BHL : «L’Europe est aussi une certaine idée de l’amour», entretien avec le Corriere della Sera pour « Looking for Europe »

Corriere

Bernard-Henri Lévy est à la Une en Italie, et en particulier ce jour dans le Corriere della Sera, à propos de sa tournée européenne qui débutera à Milan le 5 mars prochain. 

Auteur et acteur de « Looking for Europe« , sa pièce engagée contre le populisme ( « une lèpre » qu’il faut combattre, selon ses mots), il dit de la crise européenne dans les colonnes du grand quotidien italien qu’elle est « avant tout le fruit d’une attaque économique. Pour ne pas succomber, il faut encore plus d’Europe ».

Pour l’écrivain et philosophe, l’Union est en danger mais peut être sauvée. Il s’est ainsi lancé dans une nouvelle bataille, en prévision des élections européennes de mai. « Je veux aller de ville en ville pour dire pourquoi l’Union est une bonne idée, la dernière utopie de notre génération, le dernier espoir pour nos pays »

Il lance un défi : « Le peuple contre le populisme. Les gens qui s’unissent contre le populisme qui détruit. C’est ma réponse au Salvini, Orbán, à l’aile Le Pen des gilets jaunes » et s’inquiète de l’action du ministre italien de l’Intérieur : « La ligne Salvini signifie plus de chômage, plus de violence et moins de liberté« , a-t-il déclaré.

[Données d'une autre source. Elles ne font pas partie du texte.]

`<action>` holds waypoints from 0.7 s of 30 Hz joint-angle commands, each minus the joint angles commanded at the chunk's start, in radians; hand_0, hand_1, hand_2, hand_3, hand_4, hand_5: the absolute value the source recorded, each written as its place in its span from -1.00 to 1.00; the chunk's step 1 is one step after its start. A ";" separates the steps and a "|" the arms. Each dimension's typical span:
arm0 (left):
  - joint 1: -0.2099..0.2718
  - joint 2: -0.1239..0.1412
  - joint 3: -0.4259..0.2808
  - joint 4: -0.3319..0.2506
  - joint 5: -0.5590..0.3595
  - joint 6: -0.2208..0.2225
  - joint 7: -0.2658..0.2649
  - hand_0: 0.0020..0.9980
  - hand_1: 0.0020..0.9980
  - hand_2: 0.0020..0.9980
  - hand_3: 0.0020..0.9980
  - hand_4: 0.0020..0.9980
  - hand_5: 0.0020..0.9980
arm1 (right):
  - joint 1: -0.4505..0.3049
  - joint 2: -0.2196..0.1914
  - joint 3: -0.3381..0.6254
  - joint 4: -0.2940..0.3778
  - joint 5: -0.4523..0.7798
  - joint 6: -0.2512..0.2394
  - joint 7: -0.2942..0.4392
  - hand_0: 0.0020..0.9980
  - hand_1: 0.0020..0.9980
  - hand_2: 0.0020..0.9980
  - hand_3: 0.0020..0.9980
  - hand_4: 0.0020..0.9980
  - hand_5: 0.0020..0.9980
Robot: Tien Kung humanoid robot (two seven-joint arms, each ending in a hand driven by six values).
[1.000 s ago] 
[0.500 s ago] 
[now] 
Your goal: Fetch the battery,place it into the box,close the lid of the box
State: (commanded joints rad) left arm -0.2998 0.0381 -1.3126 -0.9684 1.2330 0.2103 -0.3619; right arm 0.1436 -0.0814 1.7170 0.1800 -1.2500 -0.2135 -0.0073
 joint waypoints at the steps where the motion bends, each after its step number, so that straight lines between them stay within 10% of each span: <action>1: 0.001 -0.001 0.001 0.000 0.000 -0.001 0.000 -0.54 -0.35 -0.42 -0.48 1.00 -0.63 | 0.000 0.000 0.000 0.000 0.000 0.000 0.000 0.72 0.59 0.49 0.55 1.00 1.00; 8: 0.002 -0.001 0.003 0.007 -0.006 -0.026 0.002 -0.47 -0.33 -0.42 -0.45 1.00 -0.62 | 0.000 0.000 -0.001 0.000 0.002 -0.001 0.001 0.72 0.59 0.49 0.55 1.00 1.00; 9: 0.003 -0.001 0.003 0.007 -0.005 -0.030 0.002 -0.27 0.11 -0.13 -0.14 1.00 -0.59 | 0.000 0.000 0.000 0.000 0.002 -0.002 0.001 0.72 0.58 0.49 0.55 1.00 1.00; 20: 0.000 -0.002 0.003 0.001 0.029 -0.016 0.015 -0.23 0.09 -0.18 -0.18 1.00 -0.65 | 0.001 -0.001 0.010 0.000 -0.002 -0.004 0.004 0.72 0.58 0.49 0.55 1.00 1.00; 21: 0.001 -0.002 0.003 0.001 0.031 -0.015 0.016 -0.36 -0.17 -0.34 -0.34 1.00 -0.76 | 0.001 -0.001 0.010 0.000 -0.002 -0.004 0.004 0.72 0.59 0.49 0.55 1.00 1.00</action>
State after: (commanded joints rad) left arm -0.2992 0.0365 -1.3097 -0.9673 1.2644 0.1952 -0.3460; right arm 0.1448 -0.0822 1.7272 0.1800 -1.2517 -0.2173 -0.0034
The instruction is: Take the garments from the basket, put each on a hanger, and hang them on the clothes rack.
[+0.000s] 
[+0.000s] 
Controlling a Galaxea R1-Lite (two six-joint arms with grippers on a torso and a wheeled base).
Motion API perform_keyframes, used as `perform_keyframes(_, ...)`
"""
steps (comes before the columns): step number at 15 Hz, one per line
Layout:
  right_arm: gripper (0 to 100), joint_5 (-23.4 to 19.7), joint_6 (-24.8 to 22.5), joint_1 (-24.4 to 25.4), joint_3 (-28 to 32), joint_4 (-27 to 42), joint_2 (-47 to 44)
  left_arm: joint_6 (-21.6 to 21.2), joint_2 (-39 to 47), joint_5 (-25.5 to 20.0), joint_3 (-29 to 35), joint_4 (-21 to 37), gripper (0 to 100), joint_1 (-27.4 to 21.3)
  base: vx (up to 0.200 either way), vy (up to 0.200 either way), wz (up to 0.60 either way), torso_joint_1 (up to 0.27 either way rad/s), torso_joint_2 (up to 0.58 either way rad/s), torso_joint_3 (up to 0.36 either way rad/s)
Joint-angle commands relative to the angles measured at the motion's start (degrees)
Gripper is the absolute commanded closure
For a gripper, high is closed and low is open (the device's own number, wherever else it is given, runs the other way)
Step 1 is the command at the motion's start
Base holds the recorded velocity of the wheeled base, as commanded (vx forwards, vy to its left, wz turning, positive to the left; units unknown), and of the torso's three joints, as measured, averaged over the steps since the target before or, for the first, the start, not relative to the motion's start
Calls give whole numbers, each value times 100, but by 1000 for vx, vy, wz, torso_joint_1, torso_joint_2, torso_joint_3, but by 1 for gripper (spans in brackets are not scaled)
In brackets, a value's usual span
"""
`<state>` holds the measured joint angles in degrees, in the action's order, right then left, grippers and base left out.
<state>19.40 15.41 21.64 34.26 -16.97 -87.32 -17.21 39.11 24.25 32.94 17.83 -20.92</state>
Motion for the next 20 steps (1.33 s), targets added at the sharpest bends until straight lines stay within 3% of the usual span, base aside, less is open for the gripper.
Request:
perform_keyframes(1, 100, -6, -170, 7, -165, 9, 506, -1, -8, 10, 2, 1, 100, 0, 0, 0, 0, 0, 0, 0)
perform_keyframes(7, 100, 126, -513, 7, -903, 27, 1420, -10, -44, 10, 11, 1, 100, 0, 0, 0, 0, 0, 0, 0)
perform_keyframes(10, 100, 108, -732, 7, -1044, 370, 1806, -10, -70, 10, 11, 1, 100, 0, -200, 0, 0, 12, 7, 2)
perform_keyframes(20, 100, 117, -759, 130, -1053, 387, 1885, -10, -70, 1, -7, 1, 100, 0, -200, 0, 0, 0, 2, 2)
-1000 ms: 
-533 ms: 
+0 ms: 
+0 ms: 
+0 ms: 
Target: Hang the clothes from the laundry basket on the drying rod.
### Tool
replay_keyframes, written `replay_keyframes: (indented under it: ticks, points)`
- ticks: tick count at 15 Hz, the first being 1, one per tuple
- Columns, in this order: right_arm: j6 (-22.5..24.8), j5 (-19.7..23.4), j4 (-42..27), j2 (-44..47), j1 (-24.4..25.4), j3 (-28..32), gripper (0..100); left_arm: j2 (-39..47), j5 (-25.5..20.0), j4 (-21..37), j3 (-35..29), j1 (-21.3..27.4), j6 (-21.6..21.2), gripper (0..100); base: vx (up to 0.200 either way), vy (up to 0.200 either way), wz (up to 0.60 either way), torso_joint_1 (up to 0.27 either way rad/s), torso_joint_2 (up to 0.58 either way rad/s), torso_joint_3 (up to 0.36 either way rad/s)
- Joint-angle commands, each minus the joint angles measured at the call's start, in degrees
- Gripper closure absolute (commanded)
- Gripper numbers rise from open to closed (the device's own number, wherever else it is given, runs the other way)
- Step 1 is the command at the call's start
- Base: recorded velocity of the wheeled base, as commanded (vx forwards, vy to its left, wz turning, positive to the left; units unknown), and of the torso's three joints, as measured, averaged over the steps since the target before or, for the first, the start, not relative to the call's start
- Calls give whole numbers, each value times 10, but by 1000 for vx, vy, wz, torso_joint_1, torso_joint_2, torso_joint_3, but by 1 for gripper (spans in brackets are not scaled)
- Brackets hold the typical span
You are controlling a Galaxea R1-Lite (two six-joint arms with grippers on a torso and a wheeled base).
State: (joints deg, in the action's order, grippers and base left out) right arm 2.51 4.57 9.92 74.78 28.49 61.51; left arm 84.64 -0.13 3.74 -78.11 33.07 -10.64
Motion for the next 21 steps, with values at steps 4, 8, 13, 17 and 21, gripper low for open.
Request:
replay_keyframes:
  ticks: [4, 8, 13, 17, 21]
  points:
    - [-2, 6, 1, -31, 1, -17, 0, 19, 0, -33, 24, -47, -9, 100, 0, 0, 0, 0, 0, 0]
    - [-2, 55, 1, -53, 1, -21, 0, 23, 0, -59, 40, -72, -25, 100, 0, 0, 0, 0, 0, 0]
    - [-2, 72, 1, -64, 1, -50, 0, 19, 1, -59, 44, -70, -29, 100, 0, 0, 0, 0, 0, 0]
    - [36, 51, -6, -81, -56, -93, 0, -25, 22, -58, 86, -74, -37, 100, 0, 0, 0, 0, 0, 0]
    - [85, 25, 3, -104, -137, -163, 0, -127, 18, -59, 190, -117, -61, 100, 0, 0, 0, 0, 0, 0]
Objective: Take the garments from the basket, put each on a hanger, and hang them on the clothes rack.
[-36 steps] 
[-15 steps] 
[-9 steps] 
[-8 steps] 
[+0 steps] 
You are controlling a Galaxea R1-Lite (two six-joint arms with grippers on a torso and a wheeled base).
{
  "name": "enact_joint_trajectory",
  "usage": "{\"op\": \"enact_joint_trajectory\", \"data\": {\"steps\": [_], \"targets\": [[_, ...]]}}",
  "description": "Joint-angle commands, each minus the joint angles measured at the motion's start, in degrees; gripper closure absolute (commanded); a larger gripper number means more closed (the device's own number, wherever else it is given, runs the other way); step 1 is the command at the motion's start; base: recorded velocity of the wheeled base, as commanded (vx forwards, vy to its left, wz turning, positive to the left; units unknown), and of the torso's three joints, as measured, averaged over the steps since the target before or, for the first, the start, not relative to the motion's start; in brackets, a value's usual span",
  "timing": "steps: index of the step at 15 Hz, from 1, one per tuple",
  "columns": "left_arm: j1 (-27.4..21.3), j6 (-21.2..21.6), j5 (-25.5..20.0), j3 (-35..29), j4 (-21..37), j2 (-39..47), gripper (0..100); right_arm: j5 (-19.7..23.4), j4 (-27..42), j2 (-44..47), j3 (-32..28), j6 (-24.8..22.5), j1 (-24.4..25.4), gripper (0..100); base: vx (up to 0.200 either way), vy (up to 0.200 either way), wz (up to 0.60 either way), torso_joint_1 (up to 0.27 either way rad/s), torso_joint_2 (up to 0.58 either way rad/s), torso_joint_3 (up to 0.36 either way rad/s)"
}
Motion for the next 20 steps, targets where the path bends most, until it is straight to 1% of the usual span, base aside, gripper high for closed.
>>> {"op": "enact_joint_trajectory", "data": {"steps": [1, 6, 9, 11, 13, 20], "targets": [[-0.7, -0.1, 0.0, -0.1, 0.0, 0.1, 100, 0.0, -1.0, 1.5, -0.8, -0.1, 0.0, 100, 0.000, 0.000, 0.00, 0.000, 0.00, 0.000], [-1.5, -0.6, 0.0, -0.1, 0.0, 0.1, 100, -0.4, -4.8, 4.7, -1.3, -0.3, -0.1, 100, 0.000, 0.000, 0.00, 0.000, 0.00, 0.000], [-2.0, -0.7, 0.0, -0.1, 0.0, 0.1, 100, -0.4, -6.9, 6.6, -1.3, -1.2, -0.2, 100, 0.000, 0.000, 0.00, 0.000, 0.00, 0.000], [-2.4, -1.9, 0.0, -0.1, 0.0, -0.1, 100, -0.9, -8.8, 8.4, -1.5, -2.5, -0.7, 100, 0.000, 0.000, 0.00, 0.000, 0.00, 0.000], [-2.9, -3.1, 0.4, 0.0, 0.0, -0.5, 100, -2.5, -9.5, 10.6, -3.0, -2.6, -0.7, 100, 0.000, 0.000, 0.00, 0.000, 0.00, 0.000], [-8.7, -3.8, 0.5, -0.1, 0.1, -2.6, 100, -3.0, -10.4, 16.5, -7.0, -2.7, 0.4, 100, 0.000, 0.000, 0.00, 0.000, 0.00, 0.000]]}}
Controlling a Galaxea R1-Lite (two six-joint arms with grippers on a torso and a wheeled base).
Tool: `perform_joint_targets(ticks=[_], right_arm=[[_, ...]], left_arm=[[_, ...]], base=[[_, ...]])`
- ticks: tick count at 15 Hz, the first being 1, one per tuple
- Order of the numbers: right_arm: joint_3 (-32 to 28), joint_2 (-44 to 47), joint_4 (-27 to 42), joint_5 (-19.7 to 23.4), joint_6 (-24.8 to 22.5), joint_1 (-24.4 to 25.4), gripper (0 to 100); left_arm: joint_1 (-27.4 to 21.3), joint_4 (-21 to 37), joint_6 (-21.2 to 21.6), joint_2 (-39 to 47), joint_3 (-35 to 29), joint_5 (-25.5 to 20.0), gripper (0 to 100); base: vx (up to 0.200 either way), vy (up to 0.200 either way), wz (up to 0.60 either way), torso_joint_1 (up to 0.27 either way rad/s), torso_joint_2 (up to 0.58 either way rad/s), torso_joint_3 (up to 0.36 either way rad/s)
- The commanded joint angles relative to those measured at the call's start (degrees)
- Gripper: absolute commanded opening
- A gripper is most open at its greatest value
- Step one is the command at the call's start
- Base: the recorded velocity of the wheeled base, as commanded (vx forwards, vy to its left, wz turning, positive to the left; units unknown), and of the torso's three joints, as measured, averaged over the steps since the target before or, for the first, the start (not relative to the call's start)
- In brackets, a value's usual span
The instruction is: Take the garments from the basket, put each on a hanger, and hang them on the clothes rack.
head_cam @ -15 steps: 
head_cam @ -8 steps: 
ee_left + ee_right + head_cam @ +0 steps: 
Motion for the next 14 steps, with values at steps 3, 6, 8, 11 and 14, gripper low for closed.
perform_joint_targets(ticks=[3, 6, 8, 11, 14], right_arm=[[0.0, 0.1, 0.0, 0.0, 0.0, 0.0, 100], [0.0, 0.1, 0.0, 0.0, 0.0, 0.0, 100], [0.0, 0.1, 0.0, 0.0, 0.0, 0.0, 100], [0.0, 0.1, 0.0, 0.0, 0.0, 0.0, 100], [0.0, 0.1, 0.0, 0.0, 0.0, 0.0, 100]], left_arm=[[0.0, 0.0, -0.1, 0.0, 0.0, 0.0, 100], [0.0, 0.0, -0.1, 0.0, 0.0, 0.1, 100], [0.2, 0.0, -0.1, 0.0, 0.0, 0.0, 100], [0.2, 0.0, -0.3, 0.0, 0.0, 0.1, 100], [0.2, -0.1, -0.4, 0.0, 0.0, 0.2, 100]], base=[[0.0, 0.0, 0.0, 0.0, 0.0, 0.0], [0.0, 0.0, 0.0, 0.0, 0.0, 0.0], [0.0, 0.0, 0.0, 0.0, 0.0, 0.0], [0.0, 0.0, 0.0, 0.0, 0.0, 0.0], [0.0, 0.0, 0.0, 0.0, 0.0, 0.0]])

« Ces élections sont historiques : le destin du continent peut basculer et je ne veux pas devenir l’esclave de Trump ou de Poutine », poursuit-il. 

Si le gouvernement italien revendique la définition de « populiste » au sens de « qui est du côté du peuple », Bernard-Henri Lévy rappelle : « Tous les démocrates écoutent le peuple. La différence reste que les populistes pensent que, quoi qu’il dise, le peuple a toujours raison. Mais même quand le roi est roi, il y a toujours des lois qui limitent son pouvoir ; Il en va de même pour le Parlement. Des règles régissent son fonctionnement : la souveraineté suppose des contre-pouvoirs. Le populiste dit que le peuple est le seul souverain et qu’il ne doit avoir aucune limite ni aucun contre-pouvoir. Le démocrate est quelqu’un qui exprime le contraire, qu’il faut certes écouter les gens, mais quand ces derniers clament « vivent Hitler », on doit dire non, quand les gens disent « vivent la peine de mort », on doit dire non, quand le peuple dit que les femmes sont des êtres inférieurs – cela est arrivé aussi – il faut dire non ».